__WORK INSTRUCTION__. Records follow. Select each line holding "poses".

__DATASET RECORDS__.
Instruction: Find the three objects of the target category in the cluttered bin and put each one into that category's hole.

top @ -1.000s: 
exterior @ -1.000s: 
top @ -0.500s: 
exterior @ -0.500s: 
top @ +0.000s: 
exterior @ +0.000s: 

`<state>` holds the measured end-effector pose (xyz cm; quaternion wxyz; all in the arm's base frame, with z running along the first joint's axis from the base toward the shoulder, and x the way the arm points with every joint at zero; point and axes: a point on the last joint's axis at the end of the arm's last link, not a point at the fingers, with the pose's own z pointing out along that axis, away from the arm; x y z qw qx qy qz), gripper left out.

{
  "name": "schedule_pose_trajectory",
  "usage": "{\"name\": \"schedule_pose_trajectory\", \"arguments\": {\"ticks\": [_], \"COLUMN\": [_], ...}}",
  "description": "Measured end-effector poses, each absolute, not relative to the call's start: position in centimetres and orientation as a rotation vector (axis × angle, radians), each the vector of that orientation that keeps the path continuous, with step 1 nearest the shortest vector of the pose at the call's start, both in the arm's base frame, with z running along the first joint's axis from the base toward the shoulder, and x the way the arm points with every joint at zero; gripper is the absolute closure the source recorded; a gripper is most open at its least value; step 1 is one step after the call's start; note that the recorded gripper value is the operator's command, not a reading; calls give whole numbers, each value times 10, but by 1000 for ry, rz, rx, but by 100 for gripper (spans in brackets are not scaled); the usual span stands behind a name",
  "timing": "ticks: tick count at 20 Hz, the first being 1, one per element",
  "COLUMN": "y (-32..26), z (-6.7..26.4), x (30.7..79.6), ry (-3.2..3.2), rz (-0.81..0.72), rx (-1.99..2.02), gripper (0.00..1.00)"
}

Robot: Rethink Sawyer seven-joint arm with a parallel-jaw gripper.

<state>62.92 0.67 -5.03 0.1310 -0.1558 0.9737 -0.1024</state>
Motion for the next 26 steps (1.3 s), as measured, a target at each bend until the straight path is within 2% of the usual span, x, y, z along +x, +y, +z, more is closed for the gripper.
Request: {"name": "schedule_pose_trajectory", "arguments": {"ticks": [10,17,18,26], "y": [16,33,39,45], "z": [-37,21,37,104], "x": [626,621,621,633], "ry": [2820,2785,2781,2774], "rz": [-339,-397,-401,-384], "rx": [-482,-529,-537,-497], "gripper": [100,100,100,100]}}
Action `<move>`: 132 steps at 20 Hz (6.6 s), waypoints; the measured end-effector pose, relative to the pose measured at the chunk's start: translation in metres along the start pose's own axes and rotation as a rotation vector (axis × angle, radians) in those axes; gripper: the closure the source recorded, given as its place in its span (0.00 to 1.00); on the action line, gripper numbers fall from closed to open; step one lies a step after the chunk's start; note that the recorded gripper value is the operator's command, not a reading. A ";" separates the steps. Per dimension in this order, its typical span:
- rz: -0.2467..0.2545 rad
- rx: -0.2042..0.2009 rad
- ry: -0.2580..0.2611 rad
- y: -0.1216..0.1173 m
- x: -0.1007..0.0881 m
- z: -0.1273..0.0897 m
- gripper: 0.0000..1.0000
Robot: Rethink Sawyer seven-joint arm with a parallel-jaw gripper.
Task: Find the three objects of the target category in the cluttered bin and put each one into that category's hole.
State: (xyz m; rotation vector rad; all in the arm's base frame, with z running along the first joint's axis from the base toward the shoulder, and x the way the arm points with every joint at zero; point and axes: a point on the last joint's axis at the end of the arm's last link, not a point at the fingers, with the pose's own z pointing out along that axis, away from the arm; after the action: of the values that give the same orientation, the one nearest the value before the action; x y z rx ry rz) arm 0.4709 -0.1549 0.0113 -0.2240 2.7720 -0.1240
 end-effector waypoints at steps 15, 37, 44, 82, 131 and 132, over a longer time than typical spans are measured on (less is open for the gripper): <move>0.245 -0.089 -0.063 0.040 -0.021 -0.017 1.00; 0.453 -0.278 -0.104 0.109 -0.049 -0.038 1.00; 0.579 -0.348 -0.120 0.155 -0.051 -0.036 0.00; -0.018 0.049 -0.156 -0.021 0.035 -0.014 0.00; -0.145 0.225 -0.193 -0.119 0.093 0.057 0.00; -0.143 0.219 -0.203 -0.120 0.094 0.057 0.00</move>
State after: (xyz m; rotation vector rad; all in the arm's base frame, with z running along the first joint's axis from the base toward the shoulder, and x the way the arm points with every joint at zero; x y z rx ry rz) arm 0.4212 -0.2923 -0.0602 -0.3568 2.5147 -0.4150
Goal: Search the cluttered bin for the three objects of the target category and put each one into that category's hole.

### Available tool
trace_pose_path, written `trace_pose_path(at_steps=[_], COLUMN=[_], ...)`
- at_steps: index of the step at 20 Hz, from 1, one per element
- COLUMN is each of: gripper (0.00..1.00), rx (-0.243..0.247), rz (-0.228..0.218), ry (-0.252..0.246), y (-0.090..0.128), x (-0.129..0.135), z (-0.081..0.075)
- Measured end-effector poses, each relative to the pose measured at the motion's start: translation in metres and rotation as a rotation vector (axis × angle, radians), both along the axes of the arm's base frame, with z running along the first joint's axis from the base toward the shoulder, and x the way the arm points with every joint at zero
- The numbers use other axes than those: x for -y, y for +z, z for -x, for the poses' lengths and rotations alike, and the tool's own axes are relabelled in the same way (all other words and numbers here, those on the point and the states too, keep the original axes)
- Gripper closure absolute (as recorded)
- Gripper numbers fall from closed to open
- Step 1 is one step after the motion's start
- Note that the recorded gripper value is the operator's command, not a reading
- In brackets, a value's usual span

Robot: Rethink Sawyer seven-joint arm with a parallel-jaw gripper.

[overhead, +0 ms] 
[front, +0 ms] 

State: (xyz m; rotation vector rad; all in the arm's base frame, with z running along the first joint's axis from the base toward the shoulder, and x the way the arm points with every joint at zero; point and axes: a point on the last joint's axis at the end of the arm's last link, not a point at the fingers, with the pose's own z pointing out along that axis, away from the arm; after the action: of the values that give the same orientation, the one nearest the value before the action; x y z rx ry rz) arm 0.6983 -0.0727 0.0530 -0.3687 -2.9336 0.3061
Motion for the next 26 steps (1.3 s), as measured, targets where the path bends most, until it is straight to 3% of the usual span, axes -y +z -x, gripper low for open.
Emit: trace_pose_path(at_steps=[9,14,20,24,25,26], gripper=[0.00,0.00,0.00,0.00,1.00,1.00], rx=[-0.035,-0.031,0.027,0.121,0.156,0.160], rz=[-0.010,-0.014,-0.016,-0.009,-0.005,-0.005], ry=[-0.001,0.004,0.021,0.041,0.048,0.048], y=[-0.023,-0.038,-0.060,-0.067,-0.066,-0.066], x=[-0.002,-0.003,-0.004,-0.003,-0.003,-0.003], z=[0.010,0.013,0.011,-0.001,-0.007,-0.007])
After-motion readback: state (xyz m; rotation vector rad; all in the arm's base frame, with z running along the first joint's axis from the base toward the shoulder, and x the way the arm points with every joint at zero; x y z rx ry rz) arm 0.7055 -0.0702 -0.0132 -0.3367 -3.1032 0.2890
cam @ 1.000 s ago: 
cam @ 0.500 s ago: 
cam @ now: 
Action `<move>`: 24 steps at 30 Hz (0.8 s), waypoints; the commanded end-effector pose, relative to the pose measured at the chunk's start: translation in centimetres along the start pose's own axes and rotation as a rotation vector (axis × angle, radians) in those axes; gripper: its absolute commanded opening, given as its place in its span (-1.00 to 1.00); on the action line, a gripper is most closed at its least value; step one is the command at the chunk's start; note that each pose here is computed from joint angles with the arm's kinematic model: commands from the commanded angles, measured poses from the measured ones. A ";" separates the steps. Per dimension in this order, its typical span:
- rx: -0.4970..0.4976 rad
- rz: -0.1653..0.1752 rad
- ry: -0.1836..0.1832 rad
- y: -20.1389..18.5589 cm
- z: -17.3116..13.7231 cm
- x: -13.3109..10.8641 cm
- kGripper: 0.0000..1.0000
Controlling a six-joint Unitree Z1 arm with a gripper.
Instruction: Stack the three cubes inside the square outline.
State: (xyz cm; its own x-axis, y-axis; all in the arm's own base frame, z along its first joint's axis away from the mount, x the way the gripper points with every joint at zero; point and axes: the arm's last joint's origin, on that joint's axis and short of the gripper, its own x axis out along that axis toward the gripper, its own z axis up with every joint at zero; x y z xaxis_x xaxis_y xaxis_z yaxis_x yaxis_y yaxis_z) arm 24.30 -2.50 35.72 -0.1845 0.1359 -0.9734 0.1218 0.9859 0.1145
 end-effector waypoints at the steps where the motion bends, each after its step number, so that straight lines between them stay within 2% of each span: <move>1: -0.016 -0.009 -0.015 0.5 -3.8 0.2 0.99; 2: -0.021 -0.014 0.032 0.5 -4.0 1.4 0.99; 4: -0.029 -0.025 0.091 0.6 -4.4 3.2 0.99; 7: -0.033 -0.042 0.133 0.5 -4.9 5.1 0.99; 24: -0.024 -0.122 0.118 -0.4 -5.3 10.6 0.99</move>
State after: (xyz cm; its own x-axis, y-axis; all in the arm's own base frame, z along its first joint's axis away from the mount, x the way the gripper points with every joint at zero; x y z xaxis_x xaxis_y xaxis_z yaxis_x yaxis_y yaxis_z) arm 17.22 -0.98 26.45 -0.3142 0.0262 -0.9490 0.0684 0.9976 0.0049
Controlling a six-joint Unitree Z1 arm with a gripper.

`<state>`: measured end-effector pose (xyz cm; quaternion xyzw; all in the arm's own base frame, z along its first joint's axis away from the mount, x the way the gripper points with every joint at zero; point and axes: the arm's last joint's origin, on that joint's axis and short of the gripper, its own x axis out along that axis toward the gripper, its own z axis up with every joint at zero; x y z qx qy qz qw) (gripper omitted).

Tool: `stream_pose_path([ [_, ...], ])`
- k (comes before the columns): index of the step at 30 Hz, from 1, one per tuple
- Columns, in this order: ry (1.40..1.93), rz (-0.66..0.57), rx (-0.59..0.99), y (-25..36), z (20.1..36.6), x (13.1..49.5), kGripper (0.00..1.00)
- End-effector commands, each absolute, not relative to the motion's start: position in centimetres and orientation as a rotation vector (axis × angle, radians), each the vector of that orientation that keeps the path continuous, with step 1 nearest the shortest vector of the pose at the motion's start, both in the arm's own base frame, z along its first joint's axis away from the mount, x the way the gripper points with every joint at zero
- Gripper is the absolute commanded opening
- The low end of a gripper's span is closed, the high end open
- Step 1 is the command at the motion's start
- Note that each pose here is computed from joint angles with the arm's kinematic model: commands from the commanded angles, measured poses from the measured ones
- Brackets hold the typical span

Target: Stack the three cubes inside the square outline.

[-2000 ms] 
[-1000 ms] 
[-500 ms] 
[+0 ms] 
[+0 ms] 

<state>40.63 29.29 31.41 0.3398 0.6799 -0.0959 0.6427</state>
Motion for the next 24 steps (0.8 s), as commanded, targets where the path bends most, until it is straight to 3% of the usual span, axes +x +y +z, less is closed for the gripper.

__ANSWER BOX__.
  "description": "Measured end-effector poses, each absolute, not relative to the call's start: position in centimetres and orientation as a rotation vector (axis × angle, radians), each the vector of that orientation that keeps the path continuous, with step 1 nearest the shortest vector of the pose at the call's start, both in the arm's base frame, with z running along the first joint's axis from the base toward the shoulder, and x the way the arm points with every joint at zero; gripper is the absolute closure the source recorded; a gripper is most open at its least value; step 1 is one step after the call's start; note that the recorded gripper value is the operator's command, not a reading; calls give whole numbers, each value times 10, but by 1000 for ry, rz, rx, but by 100 for gripper (spans in brackets are not scaled); the usual span stands behind a name",
- Measured end-effector poses, each relative to the pose measured at the motion's start: translation in metres and rotation as a rotation vector (axis × angle, radians), both along the axes of the arm's base frame, with z running along the first joint's axis from the base toward the shoulder, and x the way the arm points with every joint at zero
- The numbers use other axes than those: x for -y, y for +z, z for -x, for the poses' lengths and rotations alike, and the tool's own axes are relabelled in the same way (all other words and numbers here, those on the point and the states too, keep the original axes)
Action `<move>`: 24 steps at 30 Hz (0.8 s), waypoints; the commanded end-effector pose, relative to the pose measured at the chunk's start: translation in centimetres along the start pose's own axes and rotation as a rotation vector (axis × angle, radians) in those axes; gripper: its absolute commanded opening, given as its place in its span (-1.00 to 1.00); on the action line, a gripper is most closed at its least value; step one is the command at the chunk's start; note that each pose here is computed from joint angles with the arm's kinematic model: commands from the commanded angles, measured poses from the measured ones. A ";" separates the steps. Per dimension in this order, its typical span:
- Note that each pose here is computed from joint angles with the arm's kinematic model: commands from the commanded angles, measured poses from the measured ones

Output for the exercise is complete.